When you go in-app, however, the economics change vastly. For Tesco to accept DavePay in store is a big investment in terminals, staff training, management and so on. But for the Tesco app to accept DavePay is… nothing, really. Just a bit of software. However traditional we might be, the marginal cost of adding new payment mechanisms is falling (particularly direct-to-account mechanisms because of open banking) and our industry needs to think about what that means.

I’m not saying that cards and PINs are going to go away any time soon, but what I am saying is that it’s time to start thinking about what might come next. Right now, that looks like smartphones with biometric authentication, but who knows what technologies are lurking around to corner to link identification and continuous passive authentication to create an ambient payments environment in which cards (and for the matter, terminals) are present only in a very limited number of use cases.

Happy Birthday Credit Card Industry

Today is a very important day for us payments nerds. It’s the 60th anniversary of the “Fresno Drop”, the birth of the modern credit card industry. On 18th September 1958, Bank of America officially launched its first 60,000 credit cards in Fresno, California, setting in motion an experiment that changed the American way of borrowing, paying and budgeting.

And, in time, changed everyone else’s way of doing those too.

If you want a good introduction to the history of the credit card, from the Fresno Drop up to the Internet, I’d recommend Joe Nocera’s “A Piece of the Action“, which I read many years ago and still pick up from time to time.

If you want to spend five minutes having a quick look at where the modern credit card business comes from, here’s the short version (courtesy of CNN Money)The most extraordinary episode in credit card history is the great Fresno Drop of 1958. The brainchild of a Bank of America middle manager named Joe Williams, the “drop” (which is marketing-speak for “mass mailing”) was an inventive tactic to give Americans their first highly addictive taste of credit card living. Keep in mind that charge cards in those days–like Diners Club or American Express–were mainly used by jet setters, businessmen on expense accounts, and ladies who lunched… Williams wanted to change that. In September 1958, he mailed out 60,000 credit cards, named BankAmericards, to nearly every household in Fresno. Mind you, these cards arrived in the mailboxes of people who had never seen–let alone applied for–a card like that. But now thousands of ordinary people suddenly found that thousands of dollars in credit had literally dropped into their laps…

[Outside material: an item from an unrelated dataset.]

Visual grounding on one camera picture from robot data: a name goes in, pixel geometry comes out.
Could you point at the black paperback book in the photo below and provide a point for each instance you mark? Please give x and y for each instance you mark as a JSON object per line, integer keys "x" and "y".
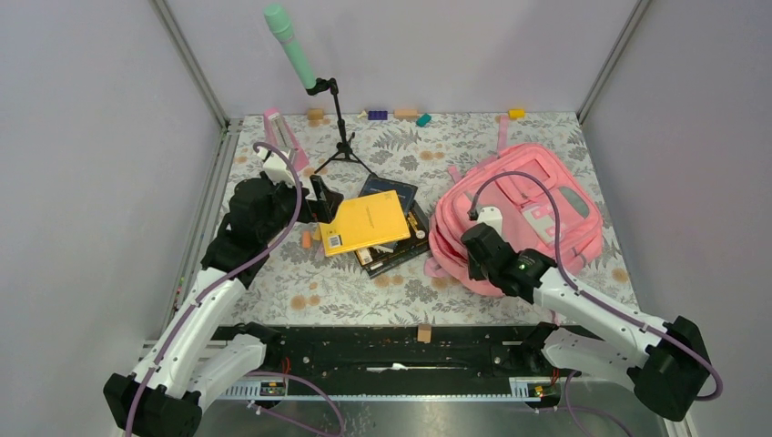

There you go. Now you can go ahead and bore at least one person today with the story of the Fresno Drop. I know I will.

As you might expect, I cover this episode in my book Before Babylon, Beyond Bitcoin, where I point out that what is sometimes overlooked from our modern perspective is that the evolutionary trajectory of credit cards was not a simple, straight, onwards-and-upwards path. For the first decade or so, it was far from clear whether the credit card would continue to exist as a product at all, and as late as 1970 there were people predicting that banks would abandon the concept completely. What changed everything was a combination of regulation and technology: regulation that allowed banks to charge higher interest rates and the technology of the magnetic stripe and Visa’s BASE I online authorisation system. This changed the customer experience, transformed the risk management and cut costs dramatically while simultaneously allowing the banks to earn a profit from the business.

It looks more than a decade for the Fresno drop to turn into the mass market business, integral to the economy, that we know today. So what financial technology experiment of our days will be of similar magnitude a decade because of regulatory and technological change a year from now? My guess would be something to do with tokens, but I’d be curious to hear yours.